Sept. 2 (Bloomberg) -- Wheat, rice led grains higher in Chicago on signs of reduced supplies.
The European Union’s weekly wheat export licenses fell to 276,000 metric tons in the week to Aug. 30 from 326,000 tons a week earlier, a European Commission report yesterday showed. Shipments since the season began on July 1 are down 37 percent.
“Wheat supply in the EU is very tight,” Commerzbank AG analyst Carsten Fritsch in Frankfurt wrote in a report today. “Replenishment of stocks is impossible this year.”
Wheat for delivery in December rose 8 cents, or 1.1 percent, to $7.69 a bushel by 1:39 p.m. in London on the Chicago Board of Trade. Rice for November delivery climbed 1.3 percent to $18.20 for 100 pounds. Corn for December delivery rose 0.7 percent to $7.435 a bushel.

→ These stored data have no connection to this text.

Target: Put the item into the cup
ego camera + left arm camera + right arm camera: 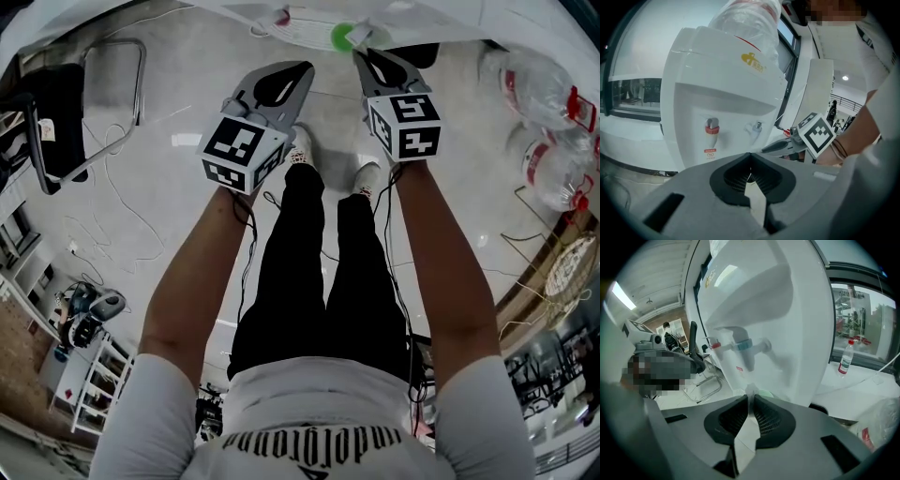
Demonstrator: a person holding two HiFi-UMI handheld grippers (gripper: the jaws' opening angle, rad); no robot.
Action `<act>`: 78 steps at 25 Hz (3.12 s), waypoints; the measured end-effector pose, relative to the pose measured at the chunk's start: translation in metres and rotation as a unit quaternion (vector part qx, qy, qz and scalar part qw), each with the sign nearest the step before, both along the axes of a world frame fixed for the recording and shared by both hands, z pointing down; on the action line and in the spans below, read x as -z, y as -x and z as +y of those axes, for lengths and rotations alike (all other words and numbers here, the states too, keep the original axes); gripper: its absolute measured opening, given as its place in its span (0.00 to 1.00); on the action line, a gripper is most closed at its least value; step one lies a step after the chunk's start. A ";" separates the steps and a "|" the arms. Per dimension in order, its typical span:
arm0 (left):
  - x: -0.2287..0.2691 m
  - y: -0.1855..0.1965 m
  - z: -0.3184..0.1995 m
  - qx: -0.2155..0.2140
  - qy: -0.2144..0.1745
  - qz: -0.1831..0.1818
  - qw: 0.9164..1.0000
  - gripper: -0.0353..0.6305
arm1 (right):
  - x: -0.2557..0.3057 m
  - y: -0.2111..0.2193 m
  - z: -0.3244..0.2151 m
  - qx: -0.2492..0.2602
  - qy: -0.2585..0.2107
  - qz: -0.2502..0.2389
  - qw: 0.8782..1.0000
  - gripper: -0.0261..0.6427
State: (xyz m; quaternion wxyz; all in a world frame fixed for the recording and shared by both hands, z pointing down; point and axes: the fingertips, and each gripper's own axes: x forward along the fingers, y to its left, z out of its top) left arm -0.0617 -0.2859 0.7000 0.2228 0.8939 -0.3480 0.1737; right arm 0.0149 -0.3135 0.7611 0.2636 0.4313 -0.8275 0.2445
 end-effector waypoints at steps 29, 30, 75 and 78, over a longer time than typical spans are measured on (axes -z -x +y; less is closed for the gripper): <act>-0.005 0.000 -0.008 0.001 -0.003 0.004 1.000 0.08 | -0.020 0.006 -0.023 -0.016 0.001 0.004 1.000 0.16; -0.006 0.000 -0.008 0.002 -0.002 0.004 1.000 0.08 | -0.020 0.006 -0.023 -0.016 0.001 0.003 1.000 0.16; 0.347 -0.002 0.115 0.065 -0.145 0.026 0.987 0.07 | 0.368 -0.028 0.133 0.082 -0.147 -0.067 0.983 0.06; 0.375 -0.004 0.136 0.068 -0.156 0.031 0.985 0.08 | 0.404 -0.032 0.154 0.098 -0.158 -0.076 0.980 0.06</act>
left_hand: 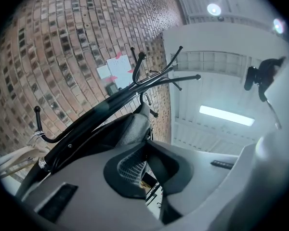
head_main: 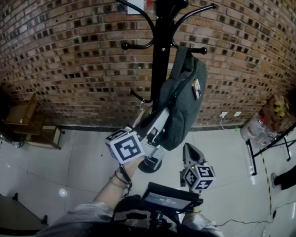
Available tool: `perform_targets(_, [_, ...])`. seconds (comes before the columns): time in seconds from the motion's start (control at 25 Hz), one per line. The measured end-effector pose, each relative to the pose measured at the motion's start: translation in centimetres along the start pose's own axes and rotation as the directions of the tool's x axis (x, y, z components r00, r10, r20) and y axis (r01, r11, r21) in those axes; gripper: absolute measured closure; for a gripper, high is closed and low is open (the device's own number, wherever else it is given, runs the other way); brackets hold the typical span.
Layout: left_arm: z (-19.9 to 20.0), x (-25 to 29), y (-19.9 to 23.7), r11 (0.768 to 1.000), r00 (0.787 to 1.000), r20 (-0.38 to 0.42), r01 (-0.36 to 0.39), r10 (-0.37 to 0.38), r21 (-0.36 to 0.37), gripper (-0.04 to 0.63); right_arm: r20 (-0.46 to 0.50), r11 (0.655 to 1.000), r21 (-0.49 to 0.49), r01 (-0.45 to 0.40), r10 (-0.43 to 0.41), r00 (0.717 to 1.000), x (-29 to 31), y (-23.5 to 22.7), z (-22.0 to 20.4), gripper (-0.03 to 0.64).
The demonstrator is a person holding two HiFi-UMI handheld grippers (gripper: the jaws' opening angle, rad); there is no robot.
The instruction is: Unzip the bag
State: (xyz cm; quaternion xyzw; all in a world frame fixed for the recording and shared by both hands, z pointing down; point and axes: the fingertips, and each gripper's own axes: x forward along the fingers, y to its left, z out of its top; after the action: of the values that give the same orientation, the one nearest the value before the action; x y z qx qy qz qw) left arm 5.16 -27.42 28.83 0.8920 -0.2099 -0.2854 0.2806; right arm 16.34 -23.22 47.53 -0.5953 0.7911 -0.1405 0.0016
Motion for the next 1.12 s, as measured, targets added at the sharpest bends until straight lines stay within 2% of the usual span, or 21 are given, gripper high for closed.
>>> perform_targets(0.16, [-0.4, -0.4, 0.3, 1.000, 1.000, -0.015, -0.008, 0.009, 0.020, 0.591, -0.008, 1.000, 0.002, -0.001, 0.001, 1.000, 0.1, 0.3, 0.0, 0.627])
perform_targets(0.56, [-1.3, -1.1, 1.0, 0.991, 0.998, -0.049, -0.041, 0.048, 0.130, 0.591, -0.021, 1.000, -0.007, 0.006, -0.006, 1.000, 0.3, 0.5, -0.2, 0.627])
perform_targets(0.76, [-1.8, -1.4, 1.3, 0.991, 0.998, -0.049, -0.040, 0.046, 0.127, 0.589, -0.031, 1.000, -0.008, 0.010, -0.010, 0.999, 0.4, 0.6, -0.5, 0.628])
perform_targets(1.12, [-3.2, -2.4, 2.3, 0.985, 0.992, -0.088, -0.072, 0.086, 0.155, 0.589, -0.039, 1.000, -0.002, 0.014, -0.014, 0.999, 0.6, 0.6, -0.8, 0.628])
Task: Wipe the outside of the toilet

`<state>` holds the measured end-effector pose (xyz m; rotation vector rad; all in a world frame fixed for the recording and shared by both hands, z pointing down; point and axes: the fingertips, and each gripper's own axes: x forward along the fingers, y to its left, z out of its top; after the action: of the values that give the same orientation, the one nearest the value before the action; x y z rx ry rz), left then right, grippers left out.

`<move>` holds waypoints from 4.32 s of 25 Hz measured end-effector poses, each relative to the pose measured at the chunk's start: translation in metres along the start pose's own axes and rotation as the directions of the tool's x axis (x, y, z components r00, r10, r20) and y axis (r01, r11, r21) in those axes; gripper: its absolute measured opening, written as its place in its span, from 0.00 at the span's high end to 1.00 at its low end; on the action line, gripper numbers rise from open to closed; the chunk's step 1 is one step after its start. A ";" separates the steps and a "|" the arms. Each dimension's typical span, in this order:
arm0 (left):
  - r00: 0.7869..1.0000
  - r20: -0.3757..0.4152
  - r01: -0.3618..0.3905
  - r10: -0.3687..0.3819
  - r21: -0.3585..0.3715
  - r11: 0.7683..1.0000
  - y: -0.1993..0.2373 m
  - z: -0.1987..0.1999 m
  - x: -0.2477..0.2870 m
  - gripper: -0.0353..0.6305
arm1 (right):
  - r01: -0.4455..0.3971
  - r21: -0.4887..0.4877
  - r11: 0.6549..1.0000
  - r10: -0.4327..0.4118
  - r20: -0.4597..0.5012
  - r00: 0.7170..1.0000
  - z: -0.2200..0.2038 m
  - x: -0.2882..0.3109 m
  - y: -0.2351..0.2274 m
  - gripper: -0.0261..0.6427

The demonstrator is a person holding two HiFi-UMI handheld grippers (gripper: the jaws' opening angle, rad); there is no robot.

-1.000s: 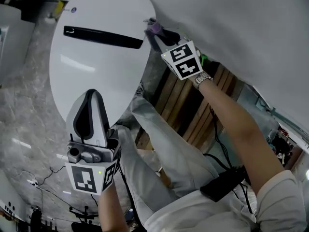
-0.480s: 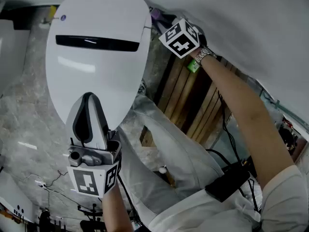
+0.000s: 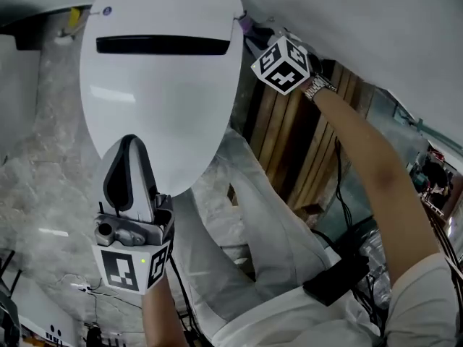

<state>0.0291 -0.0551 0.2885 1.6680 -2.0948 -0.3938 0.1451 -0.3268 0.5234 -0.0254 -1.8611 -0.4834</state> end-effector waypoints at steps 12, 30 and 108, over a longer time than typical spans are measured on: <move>0.946 -0.214 0.274 -0.245 0.115 0.955 0.039 -0.007 -0.042 0.94 | -0.016 0.240 0.971 0.038 -0.089 0.995 -0.035 -0.028 0.151 0.83; 0.880 -0.250 0.433 -0.404 0.071 0.898 -0.065 -0.054 -0.041 0.94 | -0.114 0.586 0.802 0.121 0.027 0.992 -0.055 -0.054 0.327 0.83; 0.856 -0.286 0.475 -0.430 0.110 0.873 0.309 0.172 -0.080 0.94 | 0.097 0.503 -0.859 0.006 -0.179 0.984 0.326 0.020 0.370 0.82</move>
<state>-0.3037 0.0873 0.2736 2.1973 -1.5742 -0.1206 -0.0629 0.1177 0.5737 1.7667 -1.1203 1.8756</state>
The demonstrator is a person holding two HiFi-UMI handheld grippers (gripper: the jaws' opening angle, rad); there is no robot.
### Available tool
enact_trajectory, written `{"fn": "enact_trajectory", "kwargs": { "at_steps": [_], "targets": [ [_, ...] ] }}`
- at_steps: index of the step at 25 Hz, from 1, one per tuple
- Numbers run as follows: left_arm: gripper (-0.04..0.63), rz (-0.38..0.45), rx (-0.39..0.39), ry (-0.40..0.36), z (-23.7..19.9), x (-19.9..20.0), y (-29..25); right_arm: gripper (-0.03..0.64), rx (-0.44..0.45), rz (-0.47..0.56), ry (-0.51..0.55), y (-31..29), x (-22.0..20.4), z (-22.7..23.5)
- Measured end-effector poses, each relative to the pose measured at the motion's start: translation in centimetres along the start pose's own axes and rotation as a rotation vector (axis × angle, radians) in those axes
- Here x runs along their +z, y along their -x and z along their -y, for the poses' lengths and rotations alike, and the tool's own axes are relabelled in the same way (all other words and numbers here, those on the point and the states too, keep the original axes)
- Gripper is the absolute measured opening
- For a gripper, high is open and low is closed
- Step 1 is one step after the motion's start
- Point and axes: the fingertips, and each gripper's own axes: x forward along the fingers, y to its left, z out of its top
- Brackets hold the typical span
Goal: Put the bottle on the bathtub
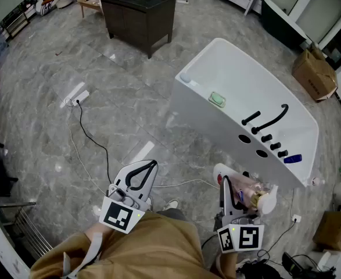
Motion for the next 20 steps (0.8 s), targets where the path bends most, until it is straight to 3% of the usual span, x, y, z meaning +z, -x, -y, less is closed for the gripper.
{"fn": "enact_trajectory", "kwargs": {
  "at_steps": [10,20],
  "targets": [
    [0.008,0.064,0.035,-0.011,3.7,3.4,-2.3,0.238,0.107,0.009,0.023,-0.1,0.9,1.8],
    [0.008,0.04,0.093,-0.017,6.4,2.5,-3.7,0.238,0.163,0.016,-0.003,0.5,-0.6,5.2]
  ]
}}
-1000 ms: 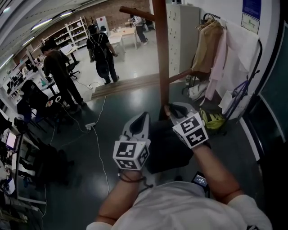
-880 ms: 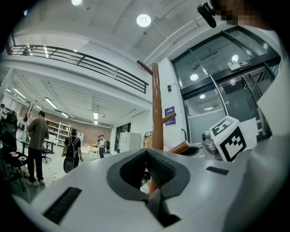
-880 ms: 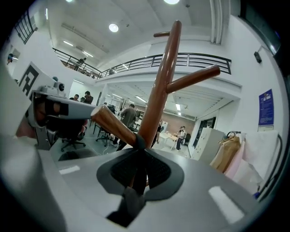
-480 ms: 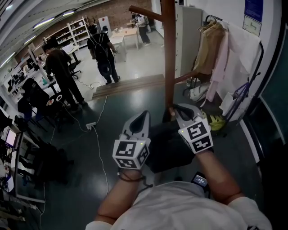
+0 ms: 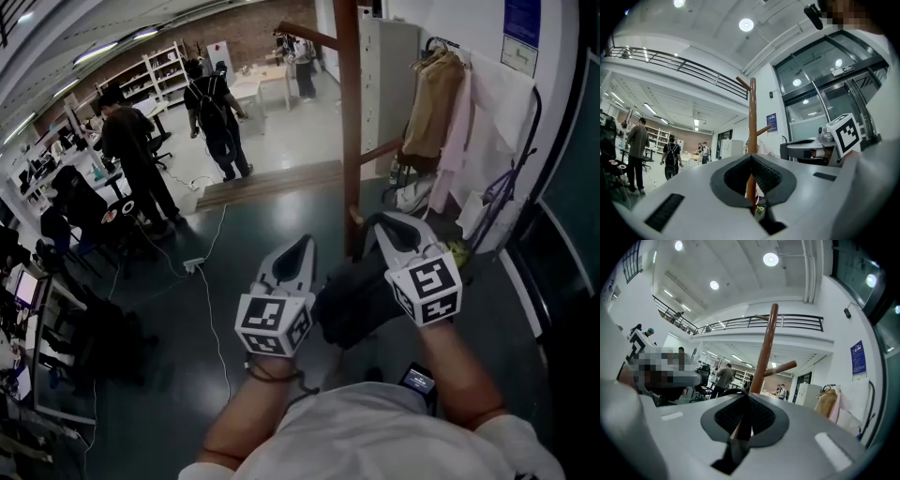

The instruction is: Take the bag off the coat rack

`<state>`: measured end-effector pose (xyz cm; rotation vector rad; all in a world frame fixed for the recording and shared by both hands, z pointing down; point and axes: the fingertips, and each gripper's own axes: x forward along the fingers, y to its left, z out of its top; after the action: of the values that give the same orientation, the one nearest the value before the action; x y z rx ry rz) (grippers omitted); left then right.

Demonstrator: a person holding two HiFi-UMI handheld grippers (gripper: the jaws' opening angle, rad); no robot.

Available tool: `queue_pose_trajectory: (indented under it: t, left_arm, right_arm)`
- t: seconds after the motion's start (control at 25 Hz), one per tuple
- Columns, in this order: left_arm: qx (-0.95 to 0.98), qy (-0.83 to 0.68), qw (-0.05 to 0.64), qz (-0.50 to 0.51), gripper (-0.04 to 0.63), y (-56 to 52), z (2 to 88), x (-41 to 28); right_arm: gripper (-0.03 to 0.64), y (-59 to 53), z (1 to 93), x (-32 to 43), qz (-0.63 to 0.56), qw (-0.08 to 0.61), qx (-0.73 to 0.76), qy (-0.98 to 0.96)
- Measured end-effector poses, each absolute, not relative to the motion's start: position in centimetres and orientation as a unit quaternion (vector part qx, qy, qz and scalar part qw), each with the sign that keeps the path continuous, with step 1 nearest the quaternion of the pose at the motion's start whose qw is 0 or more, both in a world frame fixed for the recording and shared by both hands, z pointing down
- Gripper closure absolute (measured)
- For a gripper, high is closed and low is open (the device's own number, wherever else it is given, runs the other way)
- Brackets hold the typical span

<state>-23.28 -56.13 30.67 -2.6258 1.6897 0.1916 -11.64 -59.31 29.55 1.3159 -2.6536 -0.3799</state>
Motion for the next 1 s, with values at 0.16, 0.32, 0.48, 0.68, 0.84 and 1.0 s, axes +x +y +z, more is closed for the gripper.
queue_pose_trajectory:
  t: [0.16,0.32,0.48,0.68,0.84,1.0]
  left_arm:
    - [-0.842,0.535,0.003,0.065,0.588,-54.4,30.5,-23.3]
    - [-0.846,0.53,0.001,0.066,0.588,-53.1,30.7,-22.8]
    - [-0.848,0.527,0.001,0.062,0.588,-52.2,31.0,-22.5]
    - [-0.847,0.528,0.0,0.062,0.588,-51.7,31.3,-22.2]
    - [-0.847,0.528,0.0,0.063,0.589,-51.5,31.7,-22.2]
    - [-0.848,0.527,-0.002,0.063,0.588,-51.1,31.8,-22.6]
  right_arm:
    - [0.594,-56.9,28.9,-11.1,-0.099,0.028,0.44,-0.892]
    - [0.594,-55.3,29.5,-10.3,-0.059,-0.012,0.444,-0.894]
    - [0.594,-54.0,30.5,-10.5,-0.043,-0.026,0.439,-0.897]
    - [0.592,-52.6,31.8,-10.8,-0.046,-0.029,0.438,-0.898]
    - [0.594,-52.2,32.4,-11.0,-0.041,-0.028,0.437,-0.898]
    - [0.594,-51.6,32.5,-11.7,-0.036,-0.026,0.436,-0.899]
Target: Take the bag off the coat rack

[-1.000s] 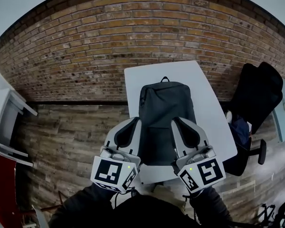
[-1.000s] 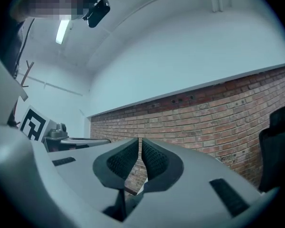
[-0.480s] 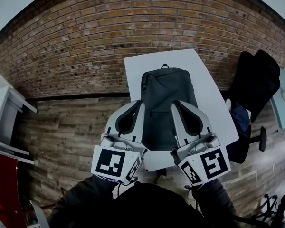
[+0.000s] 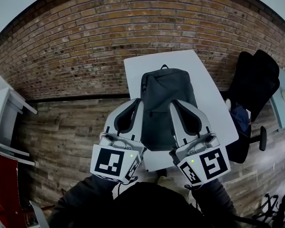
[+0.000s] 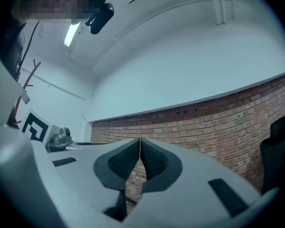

Milling wheat for November delivery traded on NYSE Liffe in Paris fell 0.5 percent to 207.75 euros ($296.09) a ton.
Rice prices have climbed 5.4 percent this week as Thailand plans curbs and the U.S. crop declines. The smallest increase in rice stockpiles in five years means inventories will extend a decline that drove food costs to a record in February.
Thailand, the biggest shipper, is bringing back a policy of buying rice from farmers at above-market prices for storage. Exports from Vietnam, the second-largest, may drop 6.9 percent, according to the United Nations’ Food and Agriculture Organization in Rome. Farmers in the U.S., the third-biggest shipper, will harvest 20 percent less after planting more corn and wheat in response to rising prices, the government says.
Rice has advanced 22 percent since the start of May, potentially worsening the lives of the 1.1 billion the World Bank says live on less than $1 a day.